_WHAT YOU NEED TO DO:_
Hunt for the word "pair" across the entries below, copying each line that holds it.

*** AVAILABLE DATA ***

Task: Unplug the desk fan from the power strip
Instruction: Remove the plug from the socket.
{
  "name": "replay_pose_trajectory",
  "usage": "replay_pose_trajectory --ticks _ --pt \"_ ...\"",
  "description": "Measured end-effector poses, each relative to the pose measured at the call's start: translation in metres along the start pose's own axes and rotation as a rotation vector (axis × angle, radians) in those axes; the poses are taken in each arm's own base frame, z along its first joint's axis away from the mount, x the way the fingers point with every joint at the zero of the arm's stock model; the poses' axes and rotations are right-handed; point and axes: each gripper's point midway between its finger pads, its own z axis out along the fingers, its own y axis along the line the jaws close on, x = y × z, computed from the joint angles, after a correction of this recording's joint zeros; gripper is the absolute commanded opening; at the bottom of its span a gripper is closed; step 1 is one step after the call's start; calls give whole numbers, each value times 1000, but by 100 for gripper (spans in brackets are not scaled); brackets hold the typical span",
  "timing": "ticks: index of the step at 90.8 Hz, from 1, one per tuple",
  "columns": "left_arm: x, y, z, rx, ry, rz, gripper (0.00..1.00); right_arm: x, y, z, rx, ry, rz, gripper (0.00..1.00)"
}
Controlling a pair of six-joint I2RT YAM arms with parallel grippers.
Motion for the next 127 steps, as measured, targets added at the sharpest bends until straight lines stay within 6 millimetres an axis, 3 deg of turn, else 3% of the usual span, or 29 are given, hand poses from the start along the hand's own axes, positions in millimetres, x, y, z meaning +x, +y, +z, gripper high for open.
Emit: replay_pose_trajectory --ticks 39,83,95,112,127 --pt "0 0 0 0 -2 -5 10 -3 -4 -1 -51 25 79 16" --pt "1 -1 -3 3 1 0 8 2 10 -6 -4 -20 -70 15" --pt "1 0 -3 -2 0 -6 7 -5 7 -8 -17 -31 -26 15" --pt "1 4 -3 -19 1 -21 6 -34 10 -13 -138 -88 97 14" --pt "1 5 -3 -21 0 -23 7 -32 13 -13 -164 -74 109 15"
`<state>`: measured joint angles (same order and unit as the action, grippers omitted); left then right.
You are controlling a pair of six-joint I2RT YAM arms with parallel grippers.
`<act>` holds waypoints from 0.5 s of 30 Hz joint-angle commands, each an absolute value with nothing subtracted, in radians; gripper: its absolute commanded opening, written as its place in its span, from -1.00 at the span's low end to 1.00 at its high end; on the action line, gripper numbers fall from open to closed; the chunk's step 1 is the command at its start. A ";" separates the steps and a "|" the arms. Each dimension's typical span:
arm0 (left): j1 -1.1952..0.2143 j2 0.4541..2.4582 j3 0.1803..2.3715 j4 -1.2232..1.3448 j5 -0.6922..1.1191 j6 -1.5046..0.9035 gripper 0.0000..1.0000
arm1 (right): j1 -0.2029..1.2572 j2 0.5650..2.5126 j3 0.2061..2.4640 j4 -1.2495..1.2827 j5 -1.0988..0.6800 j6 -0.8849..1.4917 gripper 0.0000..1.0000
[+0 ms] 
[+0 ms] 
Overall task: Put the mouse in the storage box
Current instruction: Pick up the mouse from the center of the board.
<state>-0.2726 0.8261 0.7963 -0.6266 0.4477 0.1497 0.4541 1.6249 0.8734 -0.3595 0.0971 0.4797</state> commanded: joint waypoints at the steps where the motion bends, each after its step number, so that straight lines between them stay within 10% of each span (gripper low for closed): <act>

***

_TASK RESULT:_
Controlling a pair of six-joint I2RT YAM arms with parallel grippers.
You are controlling a pair of six-joint I2RT YAM arms with parallel grippers.

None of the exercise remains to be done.